Luc ne voulut pas sourire. Mais, dans son cœur attendri, toute une vision se levait, ces enfants des deux classes fraternisant, par-dessus les clôtures, jouant et riant ensemble, au milieu des haines et des luttes qui séparaient les pères. La paix future de la Cité allait-elle donc fleurir en eux  ?

«  Il est possible, dit-il, que Nise soit charmante et que vous vous entendiez très bien  ; seulement, il est convenu qu’elle doit rester chez elle, et vous autres, chez vous, pour que personne ne se plaigne.  »

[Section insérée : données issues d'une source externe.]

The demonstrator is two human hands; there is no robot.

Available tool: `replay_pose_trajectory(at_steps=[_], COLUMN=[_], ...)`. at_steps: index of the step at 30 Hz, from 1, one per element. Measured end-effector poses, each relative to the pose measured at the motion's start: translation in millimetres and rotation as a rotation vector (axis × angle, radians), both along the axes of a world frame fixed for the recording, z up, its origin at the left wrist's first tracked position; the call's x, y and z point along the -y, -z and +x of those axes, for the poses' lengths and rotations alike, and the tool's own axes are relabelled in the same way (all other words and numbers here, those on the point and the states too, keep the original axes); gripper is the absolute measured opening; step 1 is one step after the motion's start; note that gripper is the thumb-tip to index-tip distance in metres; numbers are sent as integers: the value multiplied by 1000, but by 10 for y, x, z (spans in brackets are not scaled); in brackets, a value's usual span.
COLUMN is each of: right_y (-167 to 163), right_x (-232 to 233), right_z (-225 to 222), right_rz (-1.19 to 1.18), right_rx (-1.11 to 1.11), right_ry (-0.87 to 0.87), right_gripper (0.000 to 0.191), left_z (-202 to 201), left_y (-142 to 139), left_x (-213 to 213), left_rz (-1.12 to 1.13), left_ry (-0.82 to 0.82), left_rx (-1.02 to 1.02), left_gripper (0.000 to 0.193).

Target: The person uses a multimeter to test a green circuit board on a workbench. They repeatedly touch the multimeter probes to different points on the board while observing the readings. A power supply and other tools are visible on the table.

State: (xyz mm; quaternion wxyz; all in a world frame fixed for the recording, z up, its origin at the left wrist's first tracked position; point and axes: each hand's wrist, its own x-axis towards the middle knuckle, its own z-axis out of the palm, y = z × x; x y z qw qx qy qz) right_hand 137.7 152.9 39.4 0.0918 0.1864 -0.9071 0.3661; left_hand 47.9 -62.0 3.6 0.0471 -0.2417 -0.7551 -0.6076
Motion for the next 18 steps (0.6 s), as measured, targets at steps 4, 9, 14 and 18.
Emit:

Sœurette, gagnée elle aussi par le charme de cette enfance innocente, le regarda de ses yeux désarmés, si pleins de pardon, qu’il ajouta doucement  :

«  Allez, mes petits, vous ne recommencerez pas, parce que vous nous feriez de la peine.  »

Lorsque Lenfant et Yvonnot eurent pris définitivement congé en emmenant Arsène et Olympe, Eugénie et Nicolas, qui s’étaient mêlés aux jeux et qui partaient à regret, Luc dut songer à rentrer chez lui, ayant terminé sa visite quotidienne. Mais, auparavant, il se souvint qu’il avait promis de voir Josine, il résolut de passer chez elle. Sa matinée était bonne, il rentrait heureux, le cœur battant d’espoir. D’abord, ce jour-là, la maison commune, avec ses tuiles vernissées et les quelques ornements de faïence qui la décoraient, lui avait paru d’une gaieté prospère, sous le limpide soleil. Les ateliers sentaient bon le travail, les magasins commençaient à regorger de provisions. Puis, c’était en lui l’espoir de voir les paysans des Combettes s’associer, élargir l’expérience, assurer le triomphe, en donnant du blé contre des outils et des machines. C’était aussi comme une promesse qui aurait suffi à tout égayer les écoles préparant l’avenir, le jardin en fête, plein d’un vol d’enfants, en qui demain fleurissait.